「いつも、周囲の人々が自分をゴールまで運んでくれた。皆さん、ホンマにありがとうね!」
鬱々とする日々の中、突如として起きた神秘体験が転機に
巨額の借金を背負って鬱々とする日々を送っていた39歳のある日、岡山のキャバレーのショーに出演した後に泊まった旅館で、何とも不思議な体験をしたという。

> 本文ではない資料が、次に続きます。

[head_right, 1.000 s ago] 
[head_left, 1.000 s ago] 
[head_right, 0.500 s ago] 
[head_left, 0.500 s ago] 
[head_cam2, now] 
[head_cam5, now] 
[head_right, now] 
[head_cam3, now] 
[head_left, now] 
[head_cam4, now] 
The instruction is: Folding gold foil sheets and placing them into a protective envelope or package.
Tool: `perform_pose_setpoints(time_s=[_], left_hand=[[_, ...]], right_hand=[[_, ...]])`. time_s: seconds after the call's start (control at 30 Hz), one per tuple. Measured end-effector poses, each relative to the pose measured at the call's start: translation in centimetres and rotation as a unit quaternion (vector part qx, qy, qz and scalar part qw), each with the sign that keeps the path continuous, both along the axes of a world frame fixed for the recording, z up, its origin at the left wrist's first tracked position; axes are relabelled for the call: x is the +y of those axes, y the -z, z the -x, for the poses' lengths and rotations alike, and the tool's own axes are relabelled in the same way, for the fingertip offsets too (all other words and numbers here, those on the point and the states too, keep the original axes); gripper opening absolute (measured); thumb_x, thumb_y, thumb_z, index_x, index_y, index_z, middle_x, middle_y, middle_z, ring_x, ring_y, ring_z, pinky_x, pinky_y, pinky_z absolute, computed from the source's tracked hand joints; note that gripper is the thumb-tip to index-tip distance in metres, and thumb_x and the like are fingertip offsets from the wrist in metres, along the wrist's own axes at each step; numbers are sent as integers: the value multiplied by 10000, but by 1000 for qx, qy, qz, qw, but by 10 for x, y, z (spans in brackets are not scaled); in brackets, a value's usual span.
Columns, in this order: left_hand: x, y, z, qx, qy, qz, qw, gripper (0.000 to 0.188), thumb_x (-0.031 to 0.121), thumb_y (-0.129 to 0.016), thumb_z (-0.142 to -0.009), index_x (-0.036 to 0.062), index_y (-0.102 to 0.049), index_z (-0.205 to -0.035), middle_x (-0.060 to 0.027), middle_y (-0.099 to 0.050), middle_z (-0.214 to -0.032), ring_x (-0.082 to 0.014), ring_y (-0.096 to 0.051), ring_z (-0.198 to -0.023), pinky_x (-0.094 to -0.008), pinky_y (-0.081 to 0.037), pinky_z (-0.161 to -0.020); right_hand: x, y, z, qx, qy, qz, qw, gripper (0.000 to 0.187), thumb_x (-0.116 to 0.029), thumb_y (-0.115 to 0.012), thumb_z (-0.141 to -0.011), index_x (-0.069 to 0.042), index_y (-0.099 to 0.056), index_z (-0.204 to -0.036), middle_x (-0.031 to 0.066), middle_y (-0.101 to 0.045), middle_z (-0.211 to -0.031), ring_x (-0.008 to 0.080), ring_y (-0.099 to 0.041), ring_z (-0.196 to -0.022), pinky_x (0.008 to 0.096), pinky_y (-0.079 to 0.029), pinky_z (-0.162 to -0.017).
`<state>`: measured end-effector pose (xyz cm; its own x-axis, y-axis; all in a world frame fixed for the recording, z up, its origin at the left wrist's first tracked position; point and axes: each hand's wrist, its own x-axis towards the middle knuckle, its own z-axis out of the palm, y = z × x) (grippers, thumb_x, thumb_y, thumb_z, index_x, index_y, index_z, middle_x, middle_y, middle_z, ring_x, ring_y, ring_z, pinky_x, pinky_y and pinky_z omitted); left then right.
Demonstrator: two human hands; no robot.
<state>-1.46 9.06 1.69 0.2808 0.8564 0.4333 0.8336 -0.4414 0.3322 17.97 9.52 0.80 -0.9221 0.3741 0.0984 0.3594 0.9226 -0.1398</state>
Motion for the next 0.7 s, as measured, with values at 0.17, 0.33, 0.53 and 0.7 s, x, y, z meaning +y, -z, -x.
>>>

「夜中にパッと目が覚めてしまって、座敷に座ってうつむいてたら、ふと目に入った畳の目が、『東京行け! 東京行け!』と話しかけてきた! それも、ものすごい数の畳の目が! 『幻でもいい。こんなにたくさんの畳の目が応援してくれるなら……』と思い立って、翌日、吉本本社でお偉いさんたちに直談判。『会社辞めて東京行きます!』と訴えた。急な話すぎてえらい怒られたけど、『帰って嫁と相談せえ!』の一言をいただきました」
自宅にとんぼ返りして妻に相談。「翌朝、『東京行き!』と言ってもらえたからこそ、今があるんやな」。結局、新喜劇は退団したものの吉本は辞めずに済んだほか、東京では明石家さんまに助けられるなどして芸能活動に勢いが出たという。2008年12月から11年1月まで行った地球1周「アースマラソン」も車の運転中に一瞬にして思い立ったといい、マネジャーに電話し、無茶を承知で企画してもらったという。
「まるで、水が必ず上から下へ流れるがごとく、周囲の人々が自分をゴールまで運んでくれるんです。だからこそ、声を大にして言いたい。皆さん、ホンマにありがとうね!」
そうほほ笑みつつ、日刊ゲンダイ50周年を祝福してくれた。
▽間寛平(はざま・かんぺい) 1949年、高知県生まれ。70年に吉本興業入り。74年に新喜劇の座長に昇格し、39歳で東京進出。2022年から吉本新喜劇でゼネラルマネジャーを務める。